There are roughly three methods of direct migration of VMs, which are pre-copy, post-copy, and 
hybrid method, where direct migration of VMs is mainly done by pre-copy or the variation method [5]. In 
short, LM has been defined as a solution to reduce platform downtime when maintenance is carried out by 
moving containers to the backup platform so both source and destination is still online with the monitoring 
process can be done simultaneously [6]. However, it is also have the ability to freeze the running 
applications, record the memory content according to the current state of the application, moving the record 
results to the backup platform, restoring the record data from the main platform on the backup platform and 
keeping the application to run according to the conditions at the checkpoint [7, 8]. In actual sense, it is very 
useful for maintaining service availability when the platform has to pause at certain moment due to several 
connection issues. On the other hand, Docker is an open-source project based on Linux containers that 
provides an open platform for developers and administrators to be able to automatically build, package and 
run applications as lightweight containers [9] while at the same time allows the user to separate applications 
from infrastructure to build software quickly [10]. It provides the ability to run applications in an isolated 
environment because the lightweight nature cause the running process has been done without adding the 
burden of a hypervisor, so more containers on certain hardware combinations can be done using a virtual 
machine [11]. In this case, the LM has been established in the real time by moving containers one by one 
between different physical machines without disconnecting the network connection with the client [12]. 

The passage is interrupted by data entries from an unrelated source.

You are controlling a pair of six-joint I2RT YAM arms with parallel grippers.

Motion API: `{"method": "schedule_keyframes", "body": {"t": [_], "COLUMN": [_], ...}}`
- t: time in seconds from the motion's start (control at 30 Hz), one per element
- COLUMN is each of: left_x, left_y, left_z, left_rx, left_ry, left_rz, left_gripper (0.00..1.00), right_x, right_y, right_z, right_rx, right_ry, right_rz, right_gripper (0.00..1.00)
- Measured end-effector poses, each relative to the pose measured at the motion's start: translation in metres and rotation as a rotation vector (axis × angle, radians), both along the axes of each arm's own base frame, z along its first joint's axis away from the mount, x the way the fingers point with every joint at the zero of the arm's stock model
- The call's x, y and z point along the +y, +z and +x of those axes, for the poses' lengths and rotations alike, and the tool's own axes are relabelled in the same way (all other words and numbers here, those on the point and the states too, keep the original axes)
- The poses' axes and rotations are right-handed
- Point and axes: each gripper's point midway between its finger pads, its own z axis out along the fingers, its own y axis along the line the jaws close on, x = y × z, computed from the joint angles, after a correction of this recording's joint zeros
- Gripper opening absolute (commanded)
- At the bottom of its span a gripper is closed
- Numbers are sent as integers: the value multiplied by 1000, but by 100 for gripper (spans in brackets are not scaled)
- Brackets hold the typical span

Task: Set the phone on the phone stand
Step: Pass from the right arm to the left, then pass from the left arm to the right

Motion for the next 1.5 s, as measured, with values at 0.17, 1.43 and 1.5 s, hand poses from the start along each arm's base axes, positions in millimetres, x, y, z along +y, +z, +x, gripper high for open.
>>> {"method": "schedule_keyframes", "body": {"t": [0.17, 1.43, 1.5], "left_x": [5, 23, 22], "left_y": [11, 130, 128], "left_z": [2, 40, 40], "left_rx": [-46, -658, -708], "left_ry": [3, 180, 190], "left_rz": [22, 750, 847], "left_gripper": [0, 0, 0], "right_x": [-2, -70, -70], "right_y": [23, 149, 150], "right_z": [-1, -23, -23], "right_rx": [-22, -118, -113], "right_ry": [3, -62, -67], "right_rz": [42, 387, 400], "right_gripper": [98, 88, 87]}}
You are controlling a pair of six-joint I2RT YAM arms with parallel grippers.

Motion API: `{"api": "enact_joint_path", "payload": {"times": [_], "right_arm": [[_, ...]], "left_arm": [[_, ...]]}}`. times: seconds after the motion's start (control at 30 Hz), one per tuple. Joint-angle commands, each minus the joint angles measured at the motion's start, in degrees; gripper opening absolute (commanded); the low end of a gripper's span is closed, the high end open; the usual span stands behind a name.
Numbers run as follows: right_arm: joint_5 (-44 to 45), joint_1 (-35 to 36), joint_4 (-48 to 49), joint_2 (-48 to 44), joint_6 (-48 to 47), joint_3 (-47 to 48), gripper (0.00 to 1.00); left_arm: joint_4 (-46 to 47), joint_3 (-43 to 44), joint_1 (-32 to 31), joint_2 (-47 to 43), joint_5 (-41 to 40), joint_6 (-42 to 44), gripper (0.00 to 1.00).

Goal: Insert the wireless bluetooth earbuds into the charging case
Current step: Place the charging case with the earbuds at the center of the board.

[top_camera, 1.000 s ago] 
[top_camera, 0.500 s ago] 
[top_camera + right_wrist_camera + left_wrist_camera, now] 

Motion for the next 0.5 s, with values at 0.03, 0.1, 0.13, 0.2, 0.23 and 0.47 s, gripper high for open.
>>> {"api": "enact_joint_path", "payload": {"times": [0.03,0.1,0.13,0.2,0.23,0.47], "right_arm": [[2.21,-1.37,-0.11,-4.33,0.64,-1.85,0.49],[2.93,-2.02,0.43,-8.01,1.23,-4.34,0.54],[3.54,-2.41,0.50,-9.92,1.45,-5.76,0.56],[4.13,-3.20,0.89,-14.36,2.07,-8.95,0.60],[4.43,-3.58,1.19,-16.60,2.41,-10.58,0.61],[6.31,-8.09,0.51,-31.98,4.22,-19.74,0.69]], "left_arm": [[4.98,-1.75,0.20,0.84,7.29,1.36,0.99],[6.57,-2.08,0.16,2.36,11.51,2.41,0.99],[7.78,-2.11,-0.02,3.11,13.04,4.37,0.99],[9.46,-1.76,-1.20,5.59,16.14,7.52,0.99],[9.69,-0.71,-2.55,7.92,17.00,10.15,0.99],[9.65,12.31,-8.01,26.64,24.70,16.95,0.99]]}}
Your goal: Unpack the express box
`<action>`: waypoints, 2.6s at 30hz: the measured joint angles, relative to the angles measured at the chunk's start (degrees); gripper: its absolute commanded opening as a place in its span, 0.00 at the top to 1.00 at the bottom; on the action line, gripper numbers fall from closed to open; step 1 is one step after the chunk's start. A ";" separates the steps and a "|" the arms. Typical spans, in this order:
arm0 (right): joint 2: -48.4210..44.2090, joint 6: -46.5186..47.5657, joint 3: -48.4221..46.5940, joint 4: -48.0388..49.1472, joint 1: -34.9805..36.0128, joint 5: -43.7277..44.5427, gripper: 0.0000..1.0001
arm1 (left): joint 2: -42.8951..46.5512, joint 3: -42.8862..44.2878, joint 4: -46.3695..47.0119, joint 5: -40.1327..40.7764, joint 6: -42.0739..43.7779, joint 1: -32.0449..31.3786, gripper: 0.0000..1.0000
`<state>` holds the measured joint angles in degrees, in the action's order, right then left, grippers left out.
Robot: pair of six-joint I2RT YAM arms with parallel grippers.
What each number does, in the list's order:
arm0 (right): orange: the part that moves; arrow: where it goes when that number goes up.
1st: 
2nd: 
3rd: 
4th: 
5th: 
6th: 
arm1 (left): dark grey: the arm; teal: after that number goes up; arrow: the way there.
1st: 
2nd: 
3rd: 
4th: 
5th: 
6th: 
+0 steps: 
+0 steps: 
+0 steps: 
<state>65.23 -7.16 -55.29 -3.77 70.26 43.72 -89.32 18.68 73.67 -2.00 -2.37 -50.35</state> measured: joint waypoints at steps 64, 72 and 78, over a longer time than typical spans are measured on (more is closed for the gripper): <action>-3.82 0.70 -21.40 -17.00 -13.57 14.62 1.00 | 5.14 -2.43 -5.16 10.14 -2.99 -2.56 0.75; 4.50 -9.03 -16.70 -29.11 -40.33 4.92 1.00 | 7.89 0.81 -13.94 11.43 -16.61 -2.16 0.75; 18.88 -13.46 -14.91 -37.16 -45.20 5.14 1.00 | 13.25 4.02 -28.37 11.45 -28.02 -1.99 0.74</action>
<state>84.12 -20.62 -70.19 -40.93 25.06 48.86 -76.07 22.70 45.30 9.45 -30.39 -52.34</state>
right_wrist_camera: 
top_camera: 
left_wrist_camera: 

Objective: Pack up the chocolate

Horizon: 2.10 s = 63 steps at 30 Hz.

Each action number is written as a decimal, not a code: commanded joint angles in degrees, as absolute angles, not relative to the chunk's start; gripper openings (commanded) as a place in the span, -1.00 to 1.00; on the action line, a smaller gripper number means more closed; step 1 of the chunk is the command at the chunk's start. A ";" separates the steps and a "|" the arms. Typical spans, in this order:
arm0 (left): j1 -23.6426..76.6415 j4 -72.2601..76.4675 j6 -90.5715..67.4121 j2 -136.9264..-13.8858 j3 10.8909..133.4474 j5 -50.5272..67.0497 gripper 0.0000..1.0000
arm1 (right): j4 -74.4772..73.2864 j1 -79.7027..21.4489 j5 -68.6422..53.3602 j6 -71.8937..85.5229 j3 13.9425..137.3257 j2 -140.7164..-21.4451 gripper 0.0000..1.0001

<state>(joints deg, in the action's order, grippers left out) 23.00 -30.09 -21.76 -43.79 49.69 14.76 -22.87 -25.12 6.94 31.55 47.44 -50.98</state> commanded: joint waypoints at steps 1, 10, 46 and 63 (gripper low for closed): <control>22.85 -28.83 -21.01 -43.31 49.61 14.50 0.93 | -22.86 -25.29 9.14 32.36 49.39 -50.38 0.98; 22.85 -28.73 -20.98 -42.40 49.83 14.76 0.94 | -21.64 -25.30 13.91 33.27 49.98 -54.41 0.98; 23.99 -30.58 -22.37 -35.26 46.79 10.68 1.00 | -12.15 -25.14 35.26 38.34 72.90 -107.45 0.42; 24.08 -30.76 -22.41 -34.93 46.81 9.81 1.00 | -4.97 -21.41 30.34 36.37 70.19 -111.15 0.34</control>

This study determined to use Ubuntu 16.04 due to the several reason such as this version is 
compatible with the logical requirement of Docker and CRIU and the operating system (OS) has been well 
known for community support in term of troubleshooting and operational purposes. When making a 
migration, the container will enter frozen time, that is, when the container pauses, the source node performs 
memory blocks, processes, file systems and network connections to record the state of the container at that 
time. Then, performance evaluation is carried out based on various criteria according to the research 
objectives, which in this case related to the usage analysis and the results are also studied to prove the goal. 
Most data migration projects flock to the main project without considering whether migration is possible, 
how long it will take, the technology it will need and the risks that lie ahead. A pre-migration impact 
assessment is recommended to verify the cost and likely outcome of migration. This study simulates the data 
migration to analysis several aspect of performance using CRIU based on the network bandwidth and 
throughput, memory and CPU usage. 


2. MATERIAL AND METHOD 

The container record data is copied to the destination node and will restore from source so it can 
operate and unfreeze normally [13]. Meanwhile, CRIU is a software tool on the Linux operating system that 
is able to freeze and make a checkpoint of an application that is running on the platform and also able to 
restore it to different physical machine with the same conditions as the frozen time [14]. It allows 
administrators to conduct LM of containers through communication protocol as a set of rules that must be 
obeyed to communicate between two or more computers. These protocols are needed to ensure that all data 
communications on each computer can be carried out according to the needs and objectives of the user. The 
basic functions of the communication protocol include connection, addressing, error control, data flow 
control and synchronization [15]. Meanwhile, TCP is a protocol used to transmit data with good reliability 
and has a system of congestion control or control of data transfer bottlenecks [16]. It is a byte-stream 
protocol that is able to control data flow based on byte numbers, the smallest unit of data transmitted on the 
Internet is a data segment or packet, each identified by the data octet number. When a destination receives a 
data segment, the host recognizes that segment acceptance by issuing a packet acknowledgment (ACK) to 
notify the status of the packet sent by the sending host [17]. On the other hand, UDP is a protocol for 
transferring data between computer network applications, which is called a connectionless protocol that does 
not require a connection between hosts before sending or receiving data so that a host can service many other 
hosts by sending the same data [18]. Therefore, Netlink is a protocol used on Linux operating systems for 
data communication between kernels and userspace, which has functions as a protocol between Forwarding 
engine components and control plane components that function to determine IP services [19]. 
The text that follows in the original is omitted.